◆ TASK REQUIREMENTS ◆
Write out the whole listing below exactly, skipping each picture.

————

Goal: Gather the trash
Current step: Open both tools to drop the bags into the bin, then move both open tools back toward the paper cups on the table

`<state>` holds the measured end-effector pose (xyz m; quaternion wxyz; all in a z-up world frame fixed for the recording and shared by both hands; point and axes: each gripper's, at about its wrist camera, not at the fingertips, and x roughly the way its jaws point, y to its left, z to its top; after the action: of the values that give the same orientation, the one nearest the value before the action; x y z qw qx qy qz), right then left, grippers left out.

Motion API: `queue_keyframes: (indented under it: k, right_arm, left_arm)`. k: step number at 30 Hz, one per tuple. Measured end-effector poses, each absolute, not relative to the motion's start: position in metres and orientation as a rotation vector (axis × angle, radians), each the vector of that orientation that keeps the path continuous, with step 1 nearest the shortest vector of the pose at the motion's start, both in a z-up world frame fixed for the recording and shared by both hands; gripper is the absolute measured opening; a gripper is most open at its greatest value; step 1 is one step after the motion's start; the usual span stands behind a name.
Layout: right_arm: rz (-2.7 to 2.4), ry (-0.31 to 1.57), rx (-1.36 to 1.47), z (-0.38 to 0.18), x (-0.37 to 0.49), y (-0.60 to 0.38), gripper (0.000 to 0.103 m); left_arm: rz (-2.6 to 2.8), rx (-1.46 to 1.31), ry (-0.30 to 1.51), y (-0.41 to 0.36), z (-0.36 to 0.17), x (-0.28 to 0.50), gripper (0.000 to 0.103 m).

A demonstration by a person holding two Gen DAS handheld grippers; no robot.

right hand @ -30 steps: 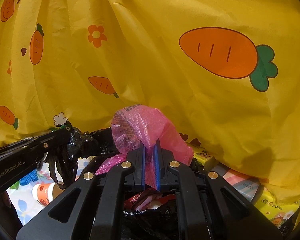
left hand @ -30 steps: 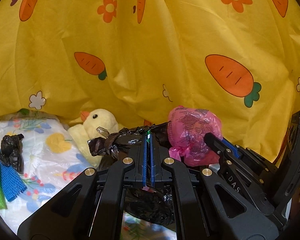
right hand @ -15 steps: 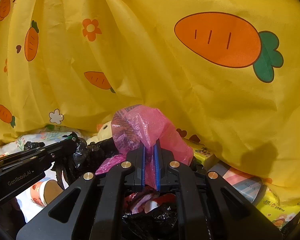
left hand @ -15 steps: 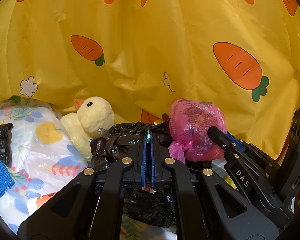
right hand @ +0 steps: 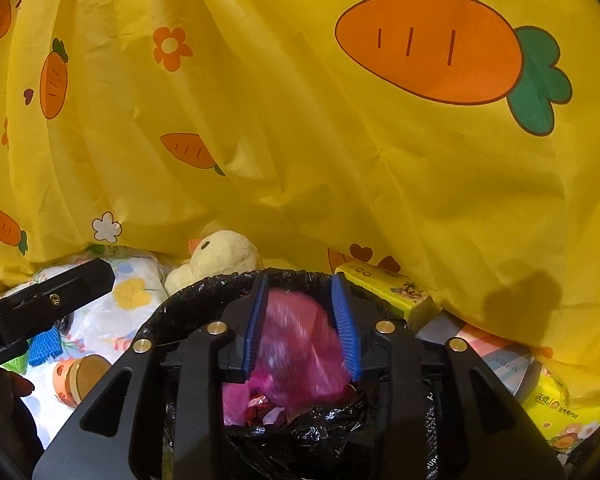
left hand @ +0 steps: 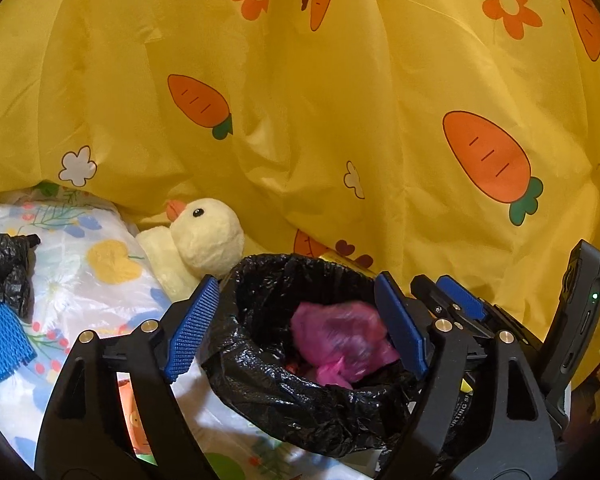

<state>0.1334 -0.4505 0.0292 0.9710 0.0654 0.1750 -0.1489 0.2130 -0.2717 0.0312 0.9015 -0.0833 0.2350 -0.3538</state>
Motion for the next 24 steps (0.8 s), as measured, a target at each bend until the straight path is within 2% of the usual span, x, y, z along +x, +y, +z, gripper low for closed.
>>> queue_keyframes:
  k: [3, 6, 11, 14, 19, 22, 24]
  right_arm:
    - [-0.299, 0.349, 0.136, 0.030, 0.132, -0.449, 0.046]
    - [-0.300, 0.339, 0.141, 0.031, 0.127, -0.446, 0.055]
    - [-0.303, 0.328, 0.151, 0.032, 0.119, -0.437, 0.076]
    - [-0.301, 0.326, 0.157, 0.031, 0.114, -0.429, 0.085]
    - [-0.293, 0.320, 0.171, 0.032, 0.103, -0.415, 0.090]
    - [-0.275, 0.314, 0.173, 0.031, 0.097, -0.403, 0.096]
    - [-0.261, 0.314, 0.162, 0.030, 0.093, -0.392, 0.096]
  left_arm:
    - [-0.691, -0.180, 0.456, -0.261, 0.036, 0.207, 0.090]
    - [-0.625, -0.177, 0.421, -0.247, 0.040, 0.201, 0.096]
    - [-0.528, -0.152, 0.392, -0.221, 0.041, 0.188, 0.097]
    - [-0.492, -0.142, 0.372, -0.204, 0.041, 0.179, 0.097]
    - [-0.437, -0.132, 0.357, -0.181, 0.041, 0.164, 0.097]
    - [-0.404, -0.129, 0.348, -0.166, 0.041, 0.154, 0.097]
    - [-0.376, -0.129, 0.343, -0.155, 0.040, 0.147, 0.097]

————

◆ RESPONSE TO THIS TASK ◆
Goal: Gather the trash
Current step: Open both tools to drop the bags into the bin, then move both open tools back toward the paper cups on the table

`<state>` holds the measured end-effector pose (xyz m; quaternion wxyz; all in a z-up world frame fixed for the recording and shared by both hands; point and axes: each gripper's, at about its wrist camera, not at the fingertips, and x roughly the way its jaws point, y to its left, z to its top; after the action: of the values that give the same orientation, the one nearest the value before the action; x y z qw qx qy qz), right then left, grippers left out.

Motion API: `queue_keyframes: (indented under it: k, right_arm, left_arm)`. k: step number at 30 Hz, one per tuple. Measured end-effector poses, each absolute, not relative to the motion's start: position in metres and orientation as a rotation vector (axis × angle, radians), each the vector of that orientation that keeps the path continuous, with step 1 nearest the shortest vector of the pose at the motion's start, both in a z-up world frame fixed for the recording and shared by both hands; gripper is the absolute measured opening; a gripper is most open at its greatest value; step 1 is one step after the motion's start; the usual span stands behind a name.
Layout: right_arm: rz (-2.7 to 2.4), ry (-0.31 to 1.57), rx (-1.36 to 1.47), z (-0.38 to 0.18), x (-0.37 to 0.49), y (-0.60 to 0.38), gripper (0.000 to 0.103 m); left_arm: rz (-2.6 to 2.8), rx (-1.46 to 1.31), ry (-0.30 to 1.51), y (-0.41 to 0.36), z (-0.36 to 0.17), x (-0.28 to 0.50), gripper (0.000 to 0.103 m).

A demonstration by a person holding two Gen DAS handheld grippers; no robot.

right hand @ -30 steps: 
left hand @ -30 steps: 
right hand @ -15 steps: 
left hand @ -15 steps: 
right hand @ +0 steps: 
left hand @ +0 steps: 

<state>0.1334 -0.4505 0.0292 0.9710 0.0654 0.1750 -0.1489 0.2130 -0.2717 0.0312 0.9015 -0.0833 0.2350 -0.3538</state>
Motion for the next 24 steps (0.8 s), as measured, a target at each bend until the straight path is within 2% of the usual span, x, y, z along +x, +y, +z, gripper low for closed.
>>> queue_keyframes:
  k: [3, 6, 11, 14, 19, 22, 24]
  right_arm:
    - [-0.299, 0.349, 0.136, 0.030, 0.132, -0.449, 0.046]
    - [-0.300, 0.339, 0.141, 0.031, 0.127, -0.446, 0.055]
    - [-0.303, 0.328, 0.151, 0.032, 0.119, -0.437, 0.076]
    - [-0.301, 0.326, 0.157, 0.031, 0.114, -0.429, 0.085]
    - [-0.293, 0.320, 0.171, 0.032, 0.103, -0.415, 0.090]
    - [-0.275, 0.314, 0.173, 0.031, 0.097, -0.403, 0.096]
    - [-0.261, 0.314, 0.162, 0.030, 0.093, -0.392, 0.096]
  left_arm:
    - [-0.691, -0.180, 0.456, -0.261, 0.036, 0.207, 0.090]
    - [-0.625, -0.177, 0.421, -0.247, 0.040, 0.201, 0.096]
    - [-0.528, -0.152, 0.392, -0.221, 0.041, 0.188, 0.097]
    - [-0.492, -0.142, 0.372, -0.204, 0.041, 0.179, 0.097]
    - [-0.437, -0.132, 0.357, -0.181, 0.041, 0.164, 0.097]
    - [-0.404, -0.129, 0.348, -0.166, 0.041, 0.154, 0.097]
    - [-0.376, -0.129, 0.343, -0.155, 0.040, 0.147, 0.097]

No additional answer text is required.